Task
Write out all the material verbatim, line by line.
^^^^^^^^
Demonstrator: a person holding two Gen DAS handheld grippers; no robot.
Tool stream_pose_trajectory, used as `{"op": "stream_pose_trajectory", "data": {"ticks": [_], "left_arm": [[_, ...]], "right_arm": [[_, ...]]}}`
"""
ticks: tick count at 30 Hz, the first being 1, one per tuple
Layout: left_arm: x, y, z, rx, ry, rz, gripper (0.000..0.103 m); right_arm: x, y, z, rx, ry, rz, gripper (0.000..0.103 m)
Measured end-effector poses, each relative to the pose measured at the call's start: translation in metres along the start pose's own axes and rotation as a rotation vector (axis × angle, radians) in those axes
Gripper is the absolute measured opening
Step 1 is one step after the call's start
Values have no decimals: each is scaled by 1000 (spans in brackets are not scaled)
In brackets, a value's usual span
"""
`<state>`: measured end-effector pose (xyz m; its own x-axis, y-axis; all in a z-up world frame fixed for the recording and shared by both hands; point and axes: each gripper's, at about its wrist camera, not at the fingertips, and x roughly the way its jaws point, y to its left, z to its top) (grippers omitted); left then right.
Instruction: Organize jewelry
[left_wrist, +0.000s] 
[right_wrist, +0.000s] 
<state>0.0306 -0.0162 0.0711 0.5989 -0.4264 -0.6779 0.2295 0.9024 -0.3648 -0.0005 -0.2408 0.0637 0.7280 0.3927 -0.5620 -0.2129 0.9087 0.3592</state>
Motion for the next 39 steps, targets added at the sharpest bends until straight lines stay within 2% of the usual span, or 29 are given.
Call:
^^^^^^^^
Task output
Demonstrator: a person holding two Gen DAS handheld grippers; no robot.
Tool stream_pose_trajectory, used as `{"op": "stream_pose_trajectory", "data": {"ticks": [_], "left_arm": [[_, ...]], "right_arm": [[_, ...]]}}`
"""
ticks: tick count at 30 Hz, the first being 1, one per tuple
Layout: left_arm: x, y, z, rx, ry, rz, gripper (0.000..0.103 m); right_arm: x, y, z, rx, ry, rz, gripper (0.000..0.103 m)
Measured end-effector poses, each relative to the pose measured at the call's start: translation in metres along the start pose's own axes and rotation as a rotation vector (axis × angle, radians) in those axes
Gripper is the absolute measured opening
Step 1 is one step after the call's start
Values have no decimals: each is scaled by 1000 (spans in brackets are not scaled)
In brackets, a value's usual span
"""
`<state>`: measured end-effector pose (xyz m; its own x-axis, y-axis; all in a z-up world frame fixed for the recording and shared by both hands; point and axes: each gripper's, at about its wrist camera, not at the fingertips, and x roughly the way its jaws point, y to its left, z to its top) (grippers omitted); left then right.
Instruction: Organize jewelry
[left_wrist, +0.000s] 
[right_wrist, +0.000s] 
<state>0.0306 -0.0162 0.0711 0.5989 -0.4264 -0.6779 0.2295 0.9024 -0.3648 -0.0005 -0.2408 0.0637 0.7280 0.3927 -0.5620 -0.2129 0.9087 0.3592</state>
Motion for the next 39 steps, targets added at the sharpest bends until straight lines stay within 2% of the usual span, or 29 are given.
Call:

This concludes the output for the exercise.